Authored by craig.topper on Dec 6 2018, 11:49 PM.

Details

Summary

I'm hoping we can just replace SETCC_CARRY with SBB. This is another step towards that.

I've explicitly used zero as the input to the setcc to avoid a false dependency that we've had with the SETCC_CARRY. I change one of the patterns that used NEG to instead use an explicit compare with 0 on the LHS. We needed the zero anyway to avoid the false dependency. The negate would clobber its input register. By using a CMP we can avoid that which could be useful.

Diff Detail

Repository
rL LLVM

Event Timeline

craig.topper created this revision.Dec 6 2018, 11:49 PM

Hi Craig,

Overall the patch looks good for Intel processors. For AMD (at least Jaguar and other modern AMD processors), an SBB with same register operands is a dependency breaking instruction. To be more specific, an SBB with same reg operands depends on the CF only. So we don’t need a zero idiom XOR to explicitly break the data dependency on the input register operands. That means, the old codegen was better for AMD.

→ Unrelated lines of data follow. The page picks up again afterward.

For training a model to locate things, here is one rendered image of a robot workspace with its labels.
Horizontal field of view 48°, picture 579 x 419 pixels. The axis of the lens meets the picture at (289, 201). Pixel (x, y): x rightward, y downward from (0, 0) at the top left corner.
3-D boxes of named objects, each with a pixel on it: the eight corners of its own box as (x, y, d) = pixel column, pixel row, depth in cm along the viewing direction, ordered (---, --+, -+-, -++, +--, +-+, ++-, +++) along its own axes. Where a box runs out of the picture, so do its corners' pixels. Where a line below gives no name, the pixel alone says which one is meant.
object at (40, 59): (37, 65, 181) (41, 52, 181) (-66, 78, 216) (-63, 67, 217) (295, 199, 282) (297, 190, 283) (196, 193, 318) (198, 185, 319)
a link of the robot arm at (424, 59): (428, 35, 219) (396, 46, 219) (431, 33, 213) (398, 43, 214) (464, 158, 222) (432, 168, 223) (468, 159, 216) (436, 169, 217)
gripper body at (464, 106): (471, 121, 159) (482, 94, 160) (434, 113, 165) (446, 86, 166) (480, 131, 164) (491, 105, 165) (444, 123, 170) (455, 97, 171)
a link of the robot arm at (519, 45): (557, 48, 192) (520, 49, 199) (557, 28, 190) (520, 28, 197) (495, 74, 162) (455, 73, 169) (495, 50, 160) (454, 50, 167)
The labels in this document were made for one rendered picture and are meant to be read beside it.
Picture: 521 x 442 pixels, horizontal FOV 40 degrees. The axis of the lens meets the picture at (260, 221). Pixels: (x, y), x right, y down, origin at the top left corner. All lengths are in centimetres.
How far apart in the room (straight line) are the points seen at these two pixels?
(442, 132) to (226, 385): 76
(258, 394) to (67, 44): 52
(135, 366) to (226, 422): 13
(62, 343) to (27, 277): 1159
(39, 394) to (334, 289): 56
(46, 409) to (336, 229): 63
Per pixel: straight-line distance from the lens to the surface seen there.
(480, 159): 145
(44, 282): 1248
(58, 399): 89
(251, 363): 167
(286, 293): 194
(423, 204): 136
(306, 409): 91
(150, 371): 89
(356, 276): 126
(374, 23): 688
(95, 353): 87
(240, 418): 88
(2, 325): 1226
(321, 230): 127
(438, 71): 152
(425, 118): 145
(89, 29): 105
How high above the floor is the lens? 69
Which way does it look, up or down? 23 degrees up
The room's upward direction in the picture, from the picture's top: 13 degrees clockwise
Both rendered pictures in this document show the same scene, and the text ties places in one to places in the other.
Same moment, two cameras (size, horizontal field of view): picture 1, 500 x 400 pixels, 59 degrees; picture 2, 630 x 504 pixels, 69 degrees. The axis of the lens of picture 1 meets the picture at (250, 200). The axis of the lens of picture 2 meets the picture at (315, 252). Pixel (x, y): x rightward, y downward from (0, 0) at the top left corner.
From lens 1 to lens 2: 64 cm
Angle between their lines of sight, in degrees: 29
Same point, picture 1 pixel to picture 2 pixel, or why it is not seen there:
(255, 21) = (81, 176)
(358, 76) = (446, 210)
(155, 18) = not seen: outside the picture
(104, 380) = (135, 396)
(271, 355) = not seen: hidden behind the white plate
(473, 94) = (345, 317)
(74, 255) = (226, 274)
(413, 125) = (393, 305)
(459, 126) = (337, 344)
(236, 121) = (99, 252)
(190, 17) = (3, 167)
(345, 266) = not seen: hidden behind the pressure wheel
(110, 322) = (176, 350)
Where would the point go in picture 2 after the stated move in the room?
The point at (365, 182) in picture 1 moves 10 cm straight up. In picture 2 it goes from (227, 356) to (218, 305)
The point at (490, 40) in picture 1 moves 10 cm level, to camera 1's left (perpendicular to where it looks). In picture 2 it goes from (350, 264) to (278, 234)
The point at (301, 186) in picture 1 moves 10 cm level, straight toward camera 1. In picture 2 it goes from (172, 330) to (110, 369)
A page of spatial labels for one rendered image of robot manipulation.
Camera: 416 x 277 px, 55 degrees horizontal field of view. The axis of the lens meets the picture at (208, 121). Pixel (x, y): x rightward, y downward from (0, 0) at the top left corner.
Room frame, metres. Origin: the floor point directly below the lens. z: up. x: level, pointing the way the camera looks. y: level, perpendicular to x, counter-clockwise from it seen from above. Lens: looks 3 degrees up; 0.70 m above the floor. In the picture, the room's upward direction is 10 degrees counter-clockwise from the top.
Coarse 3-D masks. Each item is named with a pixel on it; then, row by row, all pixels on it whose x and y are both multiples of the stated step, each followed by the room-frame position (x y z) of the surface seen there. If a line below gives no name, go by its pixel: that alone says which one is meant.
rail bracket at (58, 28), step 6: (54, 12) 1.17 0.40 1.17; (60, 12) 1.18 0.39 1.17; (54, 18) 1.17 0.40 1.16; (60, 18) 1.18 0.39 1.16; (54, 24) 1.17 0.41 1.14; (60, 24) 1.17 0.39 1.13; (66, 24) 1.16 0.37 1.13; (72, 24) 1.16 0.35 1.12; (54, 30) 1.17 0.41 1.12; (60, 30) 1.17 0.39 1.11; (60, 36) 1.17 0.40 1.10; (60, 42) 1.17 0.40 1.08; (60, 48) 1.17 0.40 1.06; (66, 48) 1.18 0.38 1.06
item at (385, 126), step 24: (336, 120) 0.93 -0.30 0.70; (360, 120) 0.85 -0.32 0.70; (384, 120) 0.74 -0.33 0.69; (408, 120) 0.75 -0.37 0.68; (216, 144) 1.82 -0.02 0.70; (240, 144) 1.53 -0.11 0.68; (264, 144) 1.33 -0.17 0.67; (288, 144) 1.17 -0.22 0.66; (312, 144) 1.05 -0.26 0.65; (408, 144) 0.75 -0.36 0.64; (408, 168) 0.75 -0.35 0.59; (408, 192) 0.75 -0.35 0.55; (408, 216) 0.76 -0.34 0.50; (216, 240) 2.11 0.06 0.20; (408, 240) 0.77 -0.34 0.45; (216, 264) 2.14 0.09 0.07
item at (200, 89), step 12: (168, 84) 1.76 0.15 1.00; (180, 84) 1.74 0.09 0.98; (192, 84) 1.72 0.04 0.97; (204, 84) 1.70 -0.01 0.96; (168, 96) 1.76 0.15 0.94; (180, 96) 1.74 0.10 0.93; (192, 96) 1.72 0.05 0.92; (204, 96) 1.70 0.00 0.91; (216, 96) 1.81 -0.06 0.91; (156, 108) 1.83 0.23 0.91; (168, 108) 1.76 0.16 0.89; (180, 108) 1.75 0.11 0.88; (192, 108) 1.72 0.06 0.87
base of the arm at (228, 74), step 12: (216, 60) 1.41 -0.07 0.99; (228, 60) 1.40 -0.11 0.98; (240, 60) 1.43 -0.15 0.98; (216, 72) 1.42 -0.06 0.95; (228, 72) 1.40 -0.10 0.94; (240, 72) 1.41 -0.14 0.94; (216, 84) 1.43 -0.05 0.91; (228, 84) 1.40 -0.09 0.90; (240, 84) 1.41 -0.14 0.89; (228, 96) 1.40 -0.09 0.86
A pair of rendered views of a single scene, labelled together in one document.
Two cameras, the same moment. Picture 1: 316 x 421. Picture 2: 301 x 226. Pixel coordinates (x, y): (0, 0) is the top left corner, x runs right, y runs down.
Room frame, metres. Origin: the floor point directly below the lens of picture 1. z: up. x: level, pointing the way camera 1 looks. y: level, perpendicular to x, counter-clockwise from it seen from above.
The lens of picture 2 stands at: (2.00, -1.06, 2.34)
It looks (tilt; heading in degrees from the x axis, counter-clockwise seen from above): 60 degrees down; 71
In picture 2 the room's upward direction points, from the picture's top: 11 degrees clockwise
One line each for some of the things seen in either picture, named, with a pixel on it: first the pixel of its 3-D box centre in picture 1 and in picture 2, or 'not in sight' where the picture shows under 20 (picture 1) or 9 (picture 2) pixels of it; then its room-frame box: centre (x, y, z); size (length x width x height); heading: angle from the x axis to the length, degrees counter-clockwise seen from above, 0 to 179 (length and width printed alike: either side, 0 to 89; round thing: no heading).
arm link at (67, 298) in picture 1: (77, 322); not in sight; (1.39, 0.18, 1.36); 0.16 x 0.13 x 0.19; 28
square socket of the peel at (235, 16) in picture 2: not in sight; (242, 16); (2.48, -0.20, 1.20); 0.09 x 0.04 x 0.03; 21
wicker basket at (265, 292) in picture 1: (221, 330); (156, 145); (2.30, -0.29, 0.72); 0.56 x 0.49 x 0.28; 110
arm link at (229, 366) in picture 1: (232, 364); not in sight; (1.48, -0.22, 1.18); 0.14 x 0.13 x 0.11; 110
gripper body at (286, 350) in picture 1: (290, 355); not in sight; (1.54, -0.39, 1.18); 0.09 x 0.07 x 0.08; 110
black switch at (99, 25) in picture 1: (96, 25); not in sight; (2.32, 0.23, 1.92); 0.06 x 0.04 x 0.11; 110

I don’t know what is the best approach in this case.
Maybe you can add a FIXME comment and raise a bug for it, so that we can address it later. It would allow you to commit this change in the meantime. Not sure if @RKSimon has a better idea.

test/CodeGen/X86/select.ll
790 ↗(On Diff #177131)

It is a shame that SBB with same registers is not treated specially by Intel hips.
On Jaguar (and other modern AMD processors), an SBB where register operands are the same is a dependency-breaking instruction.
That means, this XOR is redundant on Jaguar, and there is no need for it to break a dependency on EAX.

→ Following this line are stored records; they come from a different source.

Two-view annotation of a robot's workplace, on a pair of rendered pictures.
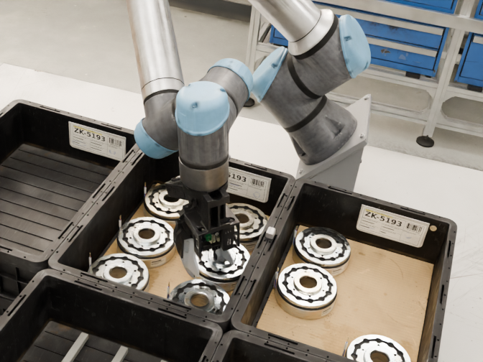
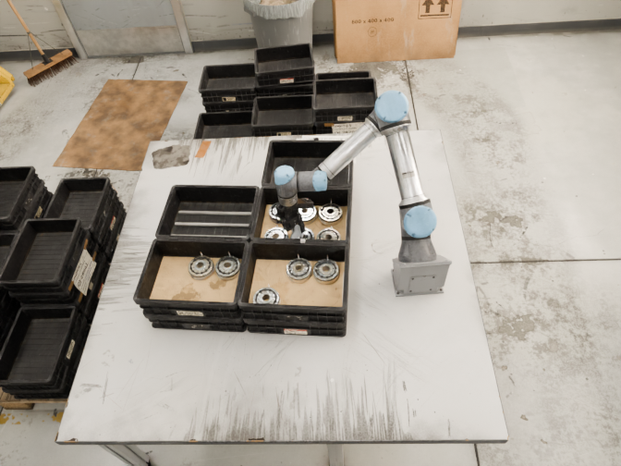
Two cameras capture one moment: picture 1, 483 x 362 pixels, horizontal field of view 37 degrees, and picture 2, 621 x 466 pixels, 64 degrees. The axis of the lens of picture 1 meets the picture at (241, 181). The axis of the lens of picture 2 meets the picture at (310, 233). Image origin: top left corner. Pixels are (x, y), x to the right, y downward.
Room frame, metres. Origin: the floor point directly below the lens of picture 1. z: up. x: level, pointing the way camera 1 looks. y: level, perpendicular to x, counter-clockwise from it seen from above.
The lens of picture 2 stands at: (0.85, -1.24, 2.49)
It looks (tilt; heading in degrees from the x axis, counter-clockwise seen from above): 52 degrees down; 85
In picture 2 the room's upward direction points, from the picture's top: 6 degrees counter-clockwise
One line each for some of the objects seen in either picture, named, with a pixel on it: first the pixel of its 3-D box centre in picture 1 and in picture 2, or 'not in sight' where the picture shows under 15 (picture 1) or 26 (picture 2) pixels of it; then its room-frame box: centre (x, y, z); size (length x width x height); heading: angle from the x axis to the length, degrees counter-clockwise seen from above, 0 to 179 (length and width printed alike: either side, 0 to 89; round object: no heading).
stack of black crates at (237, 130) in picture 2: not in sight; (228, 139); (0.58, 1.43, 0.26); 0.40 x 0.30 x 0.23; 170
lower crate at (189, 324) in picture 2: not in sight; (202, 292); (0.47, -0.10, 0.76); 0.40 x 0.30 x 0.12; 166
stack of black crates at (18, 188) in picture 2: not in sight; (18, 217); (-0.69, 0.90, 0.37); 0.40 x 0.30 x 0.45; 80
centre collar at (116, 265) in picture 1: (118, 273); not in sight; (0.85, 0.18, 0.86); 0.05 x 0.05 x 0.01
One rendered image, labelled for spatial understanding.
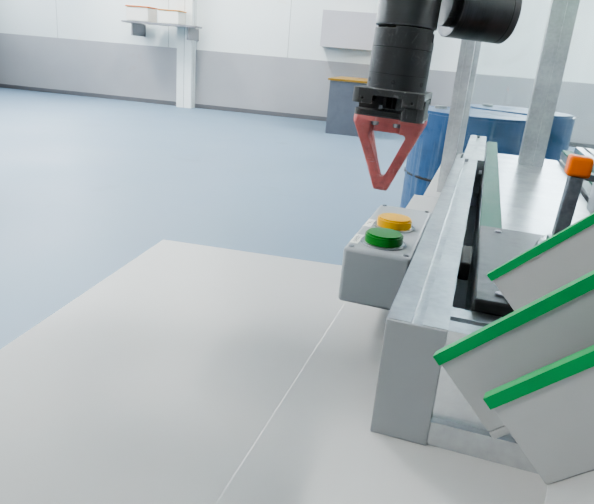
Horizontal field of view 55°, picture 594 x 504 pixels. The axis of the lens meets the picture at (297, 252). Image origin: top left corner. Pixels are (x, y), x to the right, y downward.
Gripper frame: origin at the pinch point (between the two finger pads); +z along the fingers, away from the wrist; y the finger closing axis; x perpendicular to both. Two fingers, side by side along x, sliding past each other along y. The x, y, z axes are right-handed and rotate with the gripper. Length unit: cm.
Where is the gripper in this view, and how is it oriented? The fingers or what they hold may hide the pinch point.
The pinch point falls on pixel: (381, 181)
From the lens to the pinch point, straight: 59.0
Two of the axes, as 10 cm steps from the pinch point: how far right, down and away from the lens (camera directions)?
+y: 2.9, -2.8, 9.1
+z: -1.1, 9.4, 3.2
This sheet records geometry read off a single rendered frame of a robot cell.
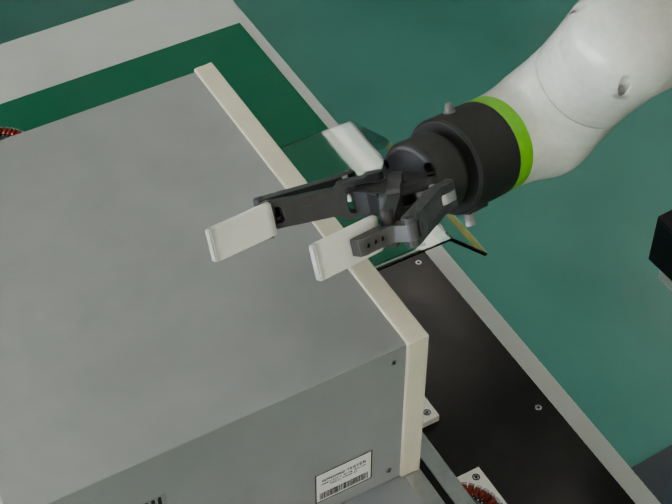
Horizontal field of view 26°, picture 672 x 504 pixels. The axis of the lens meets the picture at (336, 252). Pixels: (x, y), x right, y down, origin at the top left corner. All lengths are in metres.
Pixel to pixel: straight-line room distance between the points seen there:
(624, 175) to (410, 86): 0.57
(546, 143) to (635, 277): 1.85
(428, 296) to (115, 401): 0.88
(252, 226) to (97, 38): 1.32
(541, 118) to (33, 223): 0.49
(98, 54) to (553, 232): 1.20
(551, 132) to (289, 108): 1.07
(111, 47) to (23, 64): 0.15
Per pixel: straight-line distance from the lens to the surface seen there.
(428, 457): 1.46
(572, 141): 1.35
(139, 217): 1.40
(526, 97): 1.35
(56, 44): 2.54
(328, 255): 1.14
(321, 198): 1.28
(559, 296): 3.12
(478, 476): 1.86
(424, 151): 1.27
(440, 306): 2.04
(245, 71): 2.44
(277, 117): 2.35
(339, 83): 3.58
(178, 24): 2.56
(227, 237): 1.24
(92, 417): 1.25
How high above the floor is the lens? 2.30
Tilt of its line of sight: 47 degrees down
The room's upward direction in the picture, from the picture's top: straight up

test/CodeGen/X86/vector-compare-any_of.ll
55 ↗(On Diff #177131)

Same “problem”. The original code was probably slightly better for Jaguar.

90 ↗(On Diff #177131)

same.

RKSimon added inline comments.Dec 10 2018, 4:13 AM
test/CodeGen/X86/pr35972.ll
10 ↗(On Diff #177131)

Now that the scheduler models are getting better at providing info on target-specific dependency breaking instructions, maybe a later pass should just cleanup things like this? I REALLY don't want yet another feature flag for this kind of thing.

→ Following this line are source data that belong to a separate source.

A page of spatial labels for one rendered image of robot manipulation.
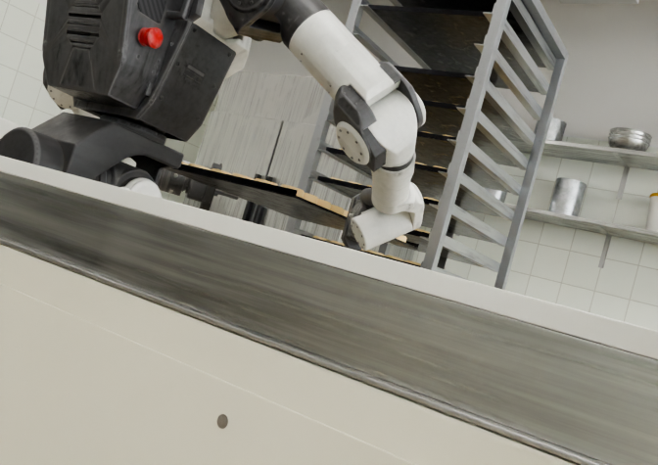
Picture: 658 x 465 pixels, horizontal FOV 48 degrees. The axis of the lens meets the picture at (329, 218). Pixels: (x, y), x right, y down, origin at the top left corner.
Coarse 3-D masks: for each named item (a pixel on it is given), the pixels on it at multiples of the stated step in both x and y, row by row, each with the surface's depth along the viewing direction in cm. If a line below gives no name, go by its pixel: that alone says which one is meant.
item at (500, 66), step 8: (480, 48) 200; (496, 56) 206; (496, 64) 208; (504, 64) 212; (496, 72) 216; (504, 72) 214; (512, 72) 218; (504, 80) 220; (512, 80) 220; (520, 80) 225; (512, 88) 226; (520, 88) 227; (520, 96) 231; (528, 96) 234; (528, 104) 237; (536, 104) 242; (528, 112) 246; (536, 112) 244
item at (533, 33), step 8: (512, 0) 207; (520, 0) 212; (512, 8) 212; (520, 8) 213; (520, 16) 216; (528, 16) 220; (520, 24) 222; (528, 24) 221; (528, 32) 226; (536, 32) 228; (536, 40) 231; (544, 40) 236; (536, 48) 237; (544, 48) 238; (544, 56) 242; (552, 56) 246; (544, 64) 249; (552, 64) 248
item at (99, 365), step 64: (0, 256) 54; (0, 320) 52; (64, 320) 49; (128, 320) 46; (192, 320) 44; (0, 384) 51; (64, 384) 48; (128, 384) 45; (192, 384) 42; (256, 384) 40; (320, 384) 38; (384, 384) 36; (0, 448) 49; (64, 448) 46; (128, 448) 44; (192, 448) 41; (256, 448) 39; (320, 448) 37; (384, 448) 36; (448, 448) 34; (512, 448) 32
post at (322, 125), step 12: (360, 0) 219; (360, 12) 221; (348, 24) 220; (324, 96) 219; (324, 108) 218; (324, 120) 217; (324, 132) 218; (312, 144) 217; (312, 156) 216; (312, 168) 216; (300, 180) 217; (312, 180) 218; (288, 228) 216

How should we proceed here? Can we commit this patch and file a bug for AMD improvements?

How should we proceed here? Can we commit this patch and file a bug for AMD improvements?

LGTM - please can you raise a bug about using scheduler models to handle dependency breaking instructions.

RKSimon accepted this revision.Dec 12 2018, 3:53 AM
This revision is now accepted and ready to land.Dec 12 2018, 3:53 AM
andreadb accepted this revision.Dec 12 2018, 4:07 AM

LGTM too.

This revision was automatically updated to reflect the committed changes.